[AIM OF THE TASK] Give every line of the material back exactly, images removed.

[INFORMATION SUPPLIED]

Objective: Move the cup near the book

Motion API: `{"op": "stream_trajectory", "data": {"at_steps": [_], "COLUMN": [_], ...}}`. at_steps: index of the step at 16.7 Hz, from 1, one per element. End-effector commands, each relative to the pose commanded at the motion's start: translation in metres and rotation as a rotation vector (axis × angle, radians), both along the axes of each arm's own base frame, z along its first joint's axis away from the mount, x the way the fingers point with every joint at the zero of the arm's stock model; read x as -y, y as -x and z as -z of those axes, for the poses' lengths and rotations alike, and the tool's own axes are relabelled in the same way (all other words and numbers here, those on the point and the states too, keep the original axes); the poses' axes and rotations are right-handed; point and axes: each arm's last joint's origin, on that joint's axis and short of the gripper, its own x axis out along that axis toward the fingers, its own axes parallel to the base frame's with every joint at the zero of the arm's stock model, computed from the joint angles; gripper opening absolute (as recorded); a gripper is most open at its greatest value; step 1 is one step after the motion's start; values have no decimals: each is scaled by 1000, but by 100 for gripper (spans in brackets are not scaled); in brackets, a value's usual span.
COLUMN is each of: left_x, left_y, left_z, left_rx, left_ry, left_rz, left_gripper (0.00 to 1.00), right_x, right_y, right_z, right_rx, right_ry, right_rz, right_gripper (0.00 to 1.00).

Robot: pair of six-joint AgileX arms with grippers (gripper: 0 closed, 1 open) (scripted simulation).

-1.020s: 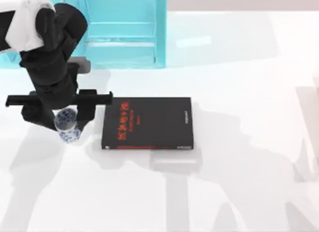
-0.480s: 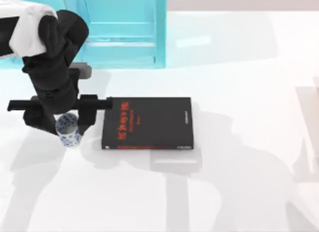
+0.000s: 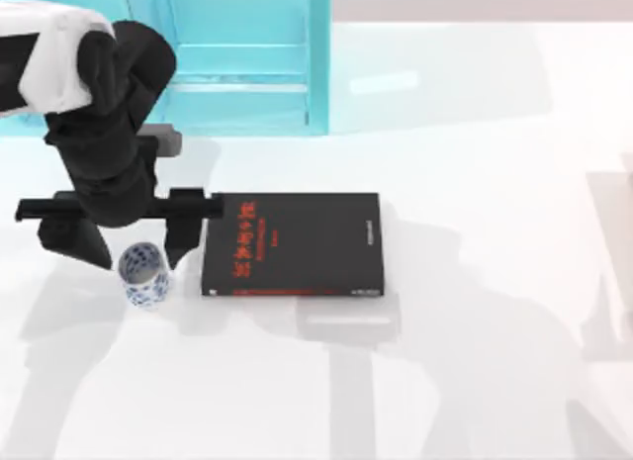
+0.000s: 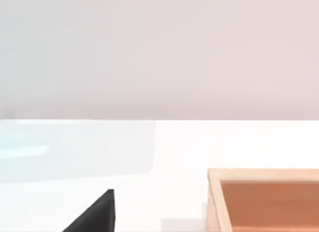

[TASK RESULT]
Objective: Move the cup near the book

Motion API: `{"op": "stream_trajectory", "data": {"at_steps": [_], "COLUMN": [_], ...}}`. at_steps: index of the step at 16.7 Hz, from 1, one per element. End-effector commands, each relative to the pose commanded at the motion's start: translation in metres and rotation as a rotation vector (axis × angle, radians), both along the axes of each arm's own base frame, z along its first joint's axis away from the mount, x the way the fingers point with every joint at the zero of the arm's stock model; read x as -y, y as -x and z as -z of those axes, for the poses' lengths and rotations alike, and the tool's own axes are relabelled in the same way (all other words and numbers here, those on the point and the states too, keep the original axes); the poses' axes and rotations are right-handed; point and axes: each arm's last joint's origin, on that joint's axis and short of the gripper, its own x axis out along that axis toward the fingers, its own axes parallel to the base frame's with every joint at the zero of the arm's stock model, computed from the joint angles; gripper opening absolute (as recorded); a gripper is most open at its greatest value; step 1 is one step after the motion's start; values have no decimals: each is scaled by 1000, but by 100 for gripper (spans in brackets are not scaled); in brackets, a value's usual span.
COLUMN is each of: left_x, left_y, left_z, left_rx, left_ry, left_rz, left_gripper (0.00 to 1.00), right_x, right_y, right_z, right_rx, right_ry, right_rz, right_gripper (0.00 to 1.00).

Robot: pair of six-joint AgileX arms with grippers (gripper: 0 closed, 1 open) (scripted simulation).

-1.020s: 
-0.480s: 
+0.000s: 
+0.000s: 

Nothing further remains in this exercise.